Go through the material below and copy each line where the word "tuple" appears.

________________

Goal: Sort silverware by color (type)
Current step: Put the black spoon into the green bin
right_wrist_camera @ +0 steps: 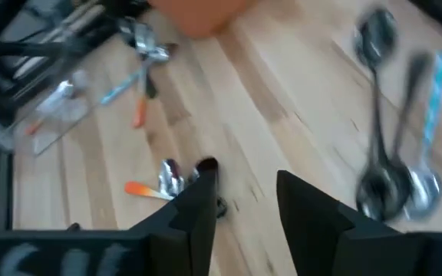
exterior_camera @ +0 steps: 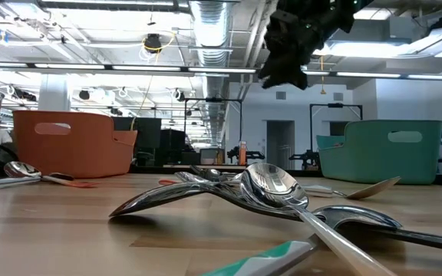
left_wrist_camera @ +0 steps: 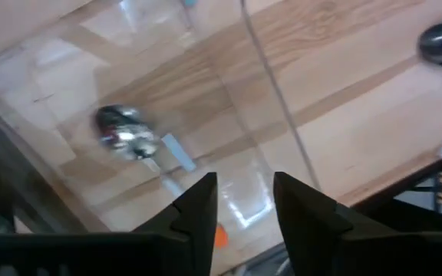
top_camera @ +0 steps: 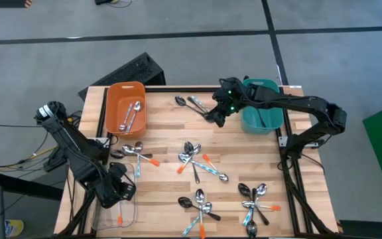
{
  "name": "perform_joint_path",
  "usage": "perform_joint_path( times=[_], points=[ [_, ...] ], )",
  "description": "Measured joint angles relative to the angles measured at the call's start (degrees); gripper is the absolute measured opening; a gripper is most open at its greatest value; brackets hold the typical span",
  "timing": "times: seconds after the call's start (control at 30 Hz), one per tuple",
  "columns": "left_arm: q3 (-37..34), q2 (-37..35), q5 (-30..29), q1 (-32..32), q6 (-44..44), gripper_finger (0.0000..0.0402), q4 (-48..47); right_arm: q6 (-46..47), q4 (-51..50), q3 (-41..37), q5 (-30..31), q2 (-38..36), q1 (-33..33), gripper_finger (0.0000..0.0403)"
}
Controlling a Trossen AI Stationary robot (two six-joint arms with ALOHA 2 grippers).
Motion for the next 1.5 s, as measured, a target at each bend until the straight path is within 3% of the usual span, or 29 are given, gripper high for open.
perform_joint_path(
  times=[0.13,0.3,0.43,0.57,0.67,0.8,0.97,1.1,1.2,1.5],
  points=[
    [0.0,-2.61,-4.05,1.52,-0.15,0.013,0.27,3.28,-5.12,-0.02,1.39,0.64,-1.36,0.017],
    [0.0,-7.3,-17.14,4.24,2.78,0.013,1.4,3.42,-8.62,0.02,6.16,0.53,-0.45,0.0162],
    [0.0,-10.17,-27.41,8.57,9.95,0.013,3.89,3.04,-11.79,-0.16,7.1,0.53,0.67,0.0157],
    [0.0,-10.82,-31.11,15.88,22.38,0.013,9.91,3.23,-11.9,-3.59,9.05,0.53,2.09,0.0156],
    [0.0,-10.27,-29.06,22.06,33.45,0.013,16.29,4.26,-11.17,-6.36,8.71,0.53,4.03,0.0157],
    [0.02,-9.19,-21.36,30.4,46.46,0.013,22.32,4.41,-9.83,-7.81,10.73,0.55,7.07,0.0157],
    [0.02,-9.37,-14.78,39.73,53.76,0.013,22.97,5.11,-4.13,-7.78,14.82,0.53,7.31,0.0152],
    [0.02,-10.09,-10.94,45.23,58.51,0.013,24.31,4.49,-0.77,-7.73,14.97,1.21,4.73,0.0149],
    [0.02,-10.13,-8.99,47.8,60.97,0.013,25.56,1.72,0.49,-5.38,13.65,5.61,3.1,0.0145],
    [0.02,-11.38,-3.82,48.29,56.49,0.013,21.98,-7.11,-9.37,12.81,12.86,25.95,0.28,0.0142]
  ],
)
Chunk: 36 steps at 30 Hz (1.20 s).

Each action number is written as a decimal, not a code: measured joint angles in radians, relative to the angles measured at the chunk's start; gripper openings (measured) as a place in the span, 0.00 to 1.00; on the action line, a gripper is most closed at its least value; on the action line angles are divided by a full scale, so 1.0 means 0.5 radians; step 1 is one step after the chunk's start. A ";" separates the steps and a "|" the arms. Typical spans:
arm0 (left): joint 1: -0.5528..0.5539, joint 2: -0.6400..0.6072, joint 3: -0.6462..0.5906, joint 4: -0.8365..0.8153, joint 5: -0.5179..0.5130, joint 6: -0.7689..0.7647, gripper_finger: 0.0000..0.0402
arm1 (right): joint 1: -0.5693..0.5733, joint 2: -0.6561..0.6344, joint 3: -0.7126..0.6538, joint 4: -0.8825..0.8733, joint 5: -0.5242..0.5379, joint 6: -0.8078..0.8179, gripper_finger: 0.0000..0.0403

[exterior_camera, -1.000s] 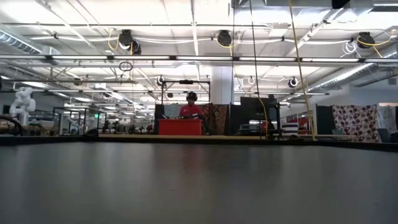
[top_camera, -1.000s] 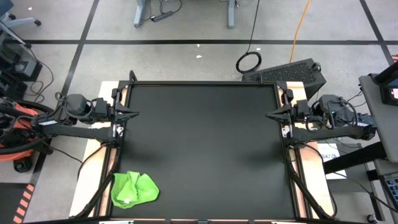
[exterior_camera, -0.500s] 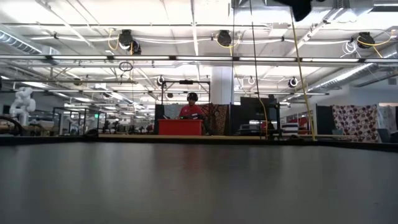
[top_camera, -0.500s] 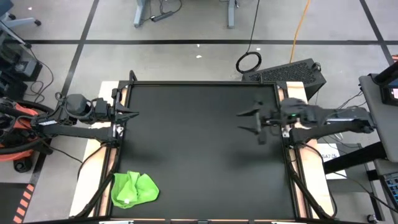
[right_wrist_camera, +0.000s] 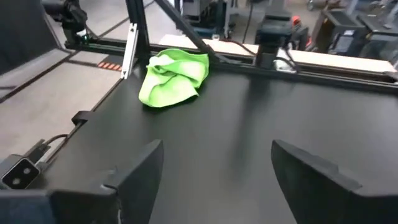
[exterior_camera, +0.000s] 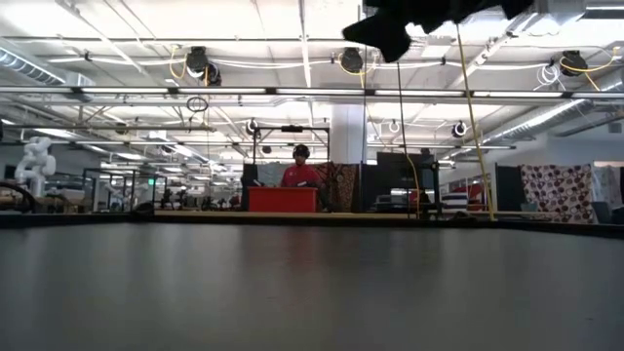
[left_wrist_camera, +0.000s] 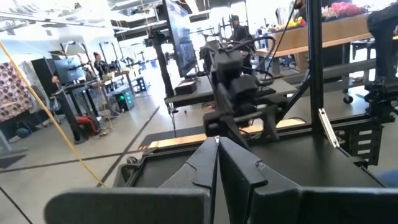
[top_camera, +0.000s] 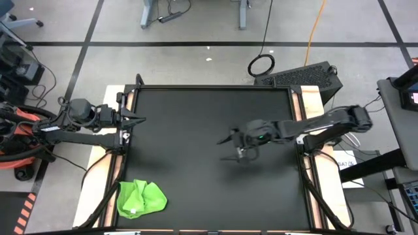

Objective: Roll towel into tight, uniform cylinder
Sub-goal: Fold the green towel

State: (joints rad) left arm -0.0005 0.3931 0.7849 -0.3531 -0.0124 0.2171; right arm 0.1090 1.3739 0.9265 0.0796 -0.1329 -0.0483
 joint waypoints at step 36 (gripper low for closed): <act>0.001 0.001 0.000 0.000 0.017 -0.210 0.06 | 0.264 1.759 1.583 0.016 -0.083 -0.066 0.71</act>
State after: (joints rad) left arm -0.0002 0.3935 0.7849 -0.3531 -0.0040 0.1123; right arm 0.2411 2.2536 1.7179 0.0875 -0.1746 -0.0815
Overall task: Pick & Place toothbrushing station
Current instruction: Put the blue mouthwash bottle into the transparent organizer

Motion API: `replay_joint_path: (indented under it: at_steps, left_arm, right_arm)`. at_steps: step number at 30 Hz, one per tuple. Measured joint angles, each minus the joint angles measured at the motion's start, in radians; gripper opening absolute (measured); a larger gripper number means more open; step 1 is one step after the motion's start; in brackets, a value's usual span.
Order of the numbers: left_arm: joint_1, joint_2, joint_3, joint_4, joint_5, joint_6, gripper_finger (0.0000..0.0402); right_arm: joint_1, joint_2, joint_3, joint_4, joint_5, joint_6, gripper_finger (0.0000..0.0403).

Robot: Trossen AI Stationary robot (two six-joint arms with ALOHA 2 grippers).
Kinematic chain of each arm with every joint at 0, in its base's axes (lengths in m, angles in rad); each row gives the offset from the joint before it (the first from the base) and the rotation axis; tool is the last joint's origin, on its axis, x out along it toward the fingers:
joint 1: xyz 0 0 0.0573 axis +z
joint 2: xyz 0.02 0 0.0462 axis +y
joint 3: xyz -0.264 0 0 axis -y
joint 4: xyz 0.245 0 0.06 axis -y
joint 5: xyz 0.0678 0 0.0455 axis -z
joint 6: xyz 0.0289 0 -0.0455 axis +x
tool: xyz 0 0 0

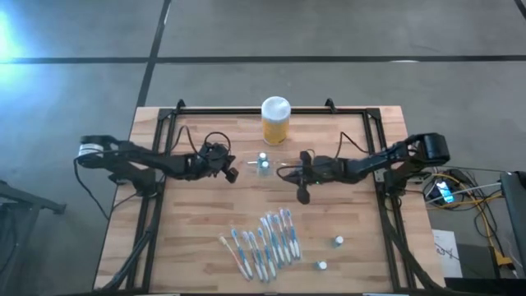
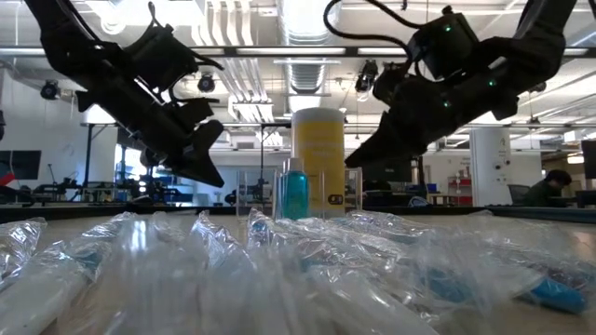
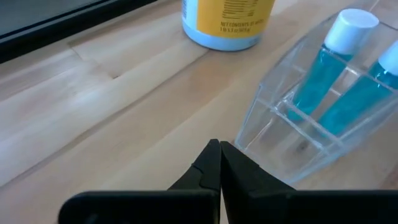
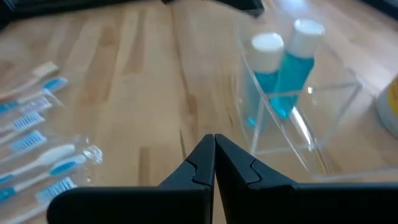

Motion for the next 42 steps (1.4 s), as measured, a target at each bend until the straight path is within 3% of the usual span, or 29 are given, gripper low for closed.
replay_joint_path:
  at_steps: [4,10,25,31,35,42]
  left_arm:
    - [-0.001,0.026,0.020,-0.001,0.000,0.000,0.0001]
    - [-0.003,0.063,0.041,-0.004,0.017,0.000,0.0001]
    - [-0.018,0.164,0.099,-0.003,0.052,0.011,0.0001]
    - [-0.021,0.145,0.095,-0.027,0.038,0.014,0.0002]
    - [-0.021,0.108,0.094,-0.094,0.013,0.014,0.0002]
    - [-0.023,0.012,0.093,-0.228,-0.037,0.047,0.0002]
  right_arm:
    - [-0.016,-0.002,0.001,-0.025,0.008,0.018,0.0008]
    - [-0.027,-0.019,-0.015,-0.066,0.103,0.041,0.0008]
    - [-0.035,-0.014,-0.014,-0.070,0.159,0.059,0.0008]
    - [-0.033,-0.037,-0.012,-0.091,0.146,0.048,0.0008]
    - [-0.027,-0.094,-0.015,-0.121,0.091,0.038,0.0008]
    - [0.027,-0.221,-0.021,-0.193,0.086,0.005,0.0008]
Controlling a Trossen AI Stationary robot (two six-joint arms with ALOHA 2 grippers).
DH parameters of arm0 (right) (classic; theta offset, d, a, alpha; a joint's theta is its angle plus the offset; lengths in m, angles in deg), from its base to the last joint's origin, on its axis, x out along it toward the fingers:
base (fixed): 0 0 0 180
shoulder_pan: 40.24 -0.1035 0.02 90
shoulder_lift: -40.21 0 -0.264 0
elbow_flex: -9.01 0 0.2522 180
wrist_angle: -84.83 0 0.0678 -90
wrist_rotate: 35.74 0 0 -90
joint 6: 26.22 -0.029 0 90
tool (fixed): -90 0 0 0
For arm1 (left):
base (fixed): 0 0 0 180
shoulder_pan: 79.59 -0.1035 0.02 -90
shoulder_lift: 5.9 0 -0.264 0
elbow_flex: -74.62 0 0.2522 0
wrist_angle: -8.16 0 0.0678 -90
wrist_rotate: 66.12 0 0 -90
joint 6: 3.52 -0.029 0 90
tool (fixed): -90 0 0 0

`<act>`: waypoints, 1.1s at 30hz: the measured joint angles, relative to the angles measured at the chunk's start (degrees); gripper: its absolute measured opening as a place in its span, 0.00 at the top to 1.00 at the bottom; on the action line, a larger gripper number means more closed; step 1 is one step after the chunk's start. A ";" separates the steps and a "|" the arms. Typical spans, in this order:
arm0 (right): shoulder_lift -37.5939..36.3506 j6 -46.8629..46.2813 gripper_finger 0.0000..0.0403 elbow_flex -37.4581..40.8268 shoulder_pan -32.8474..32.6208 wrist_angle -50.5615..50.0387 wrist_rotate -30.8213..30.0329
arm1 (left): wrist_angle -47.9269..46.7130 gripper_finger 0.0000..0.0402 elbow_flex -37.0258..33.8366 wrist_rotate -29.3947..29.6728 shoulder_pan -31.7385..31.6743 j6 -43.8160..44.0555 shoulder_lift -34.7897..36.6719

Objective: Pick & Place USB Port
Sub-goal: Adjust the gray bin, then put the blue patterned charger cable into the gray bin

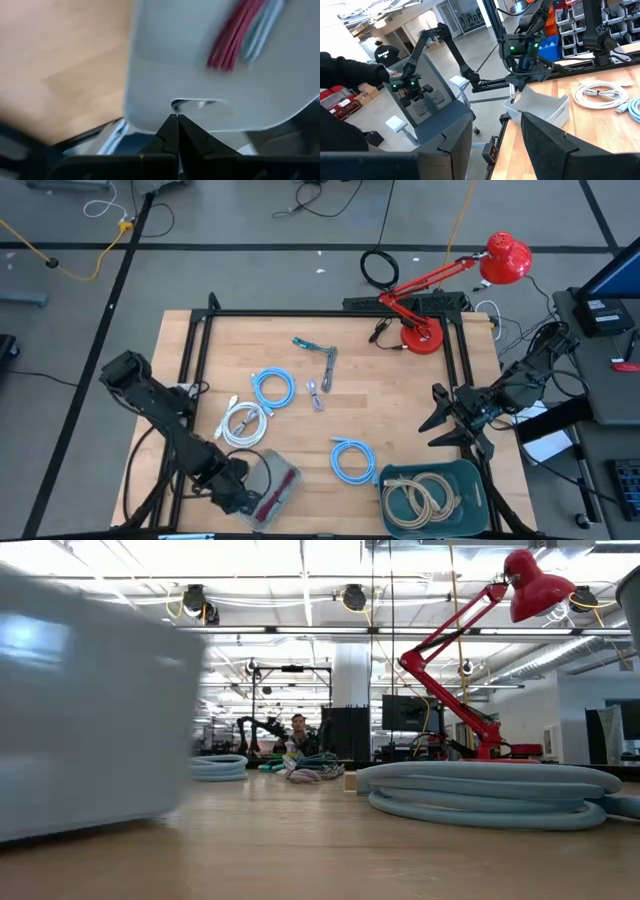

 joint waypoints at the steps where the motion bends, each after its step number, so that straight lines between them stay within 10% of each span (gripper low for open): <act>1: 0.00 0.04 0.59 0.00 0.00 0.00 -0.04 | -1.38 1.00 0.00 -1.11 0.51 0.07 0.00; 13: 0.11 0.99 0.59 0.00 1.19 0.02 -0.08 | -11.58 1.00 0.00 -2.96 1.30 2.70 -0.04; 18: 0.21 0.89 0.59 0.00 1.66 0.02 -0.08 | -9.86 1.00 0.05 6.96 0.13 2.09 1.94; 33: 2.44 0.43 0.59 0.00 1.68 0.43 -0.07 | -6.41 1.00 0.07 18.75 -25.92 -24.36 5.31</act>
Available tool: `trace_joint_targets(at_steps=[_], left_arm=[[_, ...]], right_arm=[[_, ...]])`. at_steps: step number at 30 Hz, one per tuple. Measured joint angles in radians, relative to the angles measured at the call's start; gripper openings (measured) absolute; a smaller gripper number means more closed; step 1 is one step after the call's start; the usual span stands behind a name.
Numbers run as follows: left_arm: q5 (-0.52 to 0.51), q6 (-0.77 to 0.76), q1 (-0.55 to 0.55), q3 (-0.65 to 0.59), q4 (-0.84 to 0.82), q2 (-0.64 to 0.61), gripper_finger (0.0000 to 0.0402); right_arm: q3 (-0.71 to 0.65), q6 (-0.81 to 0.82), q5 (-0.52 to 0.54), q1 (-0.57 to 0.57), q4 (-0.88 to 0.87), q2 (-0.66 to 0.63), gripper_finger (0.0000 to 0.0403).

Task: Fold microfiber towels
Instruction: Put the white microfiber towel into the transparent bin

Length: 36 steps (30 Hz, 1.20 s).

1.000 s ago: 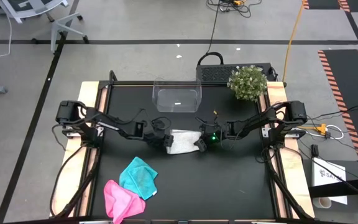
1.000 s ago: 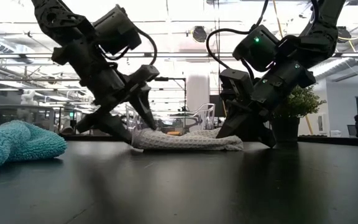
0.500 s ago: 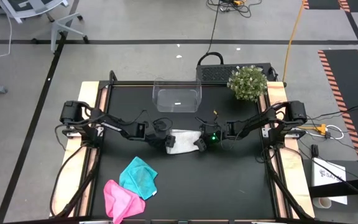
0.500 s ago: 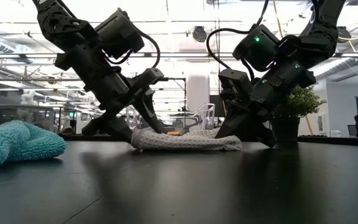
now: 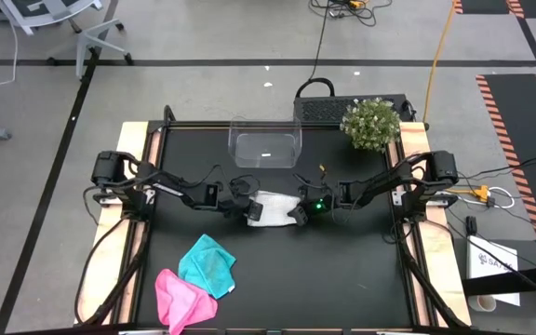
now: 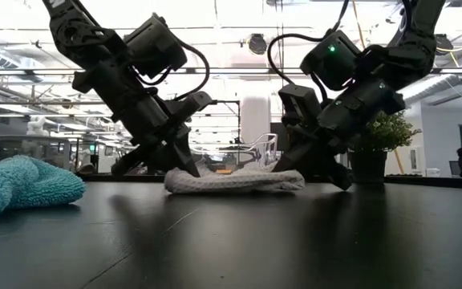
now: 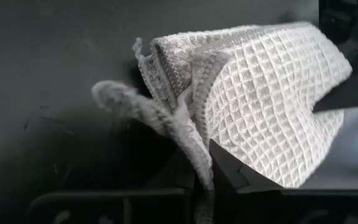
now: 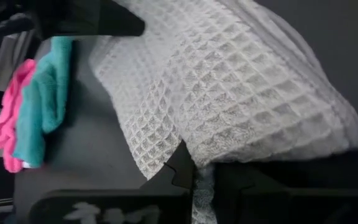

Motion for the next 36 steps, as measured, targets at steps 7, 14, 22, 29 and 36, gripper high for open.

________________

• [Result]
  "timing": "times: seconds after the call's start (control at 30 Hz), one per tuple",
Motion API: `replay_joint_path: (indented under it: at_steps, left_arm, right_arm)`. at_steps: step number at 30 Hz, one per tuple. Measured joint angles, each minus the joint angles measured at the motion's start, in radians; gripper opening absolute (measured); a larger gripper number means more open; step 1 is one step after the motion's start; in brackets, a value's usual span.
Available tool: `trace_joint_targets(at_steps=[_], left_arm=[[_, ...]], right_arm=[[_, ...]])`. at_steps: step number at 30 Hz, one per tuple. Measured joint angles in radians, relative to the angles measured at the call's start; gripper openings (measured) absolute; a smaller gripper number means more closed; step 1 is one step after the call's start; the usual span stands behind a name.

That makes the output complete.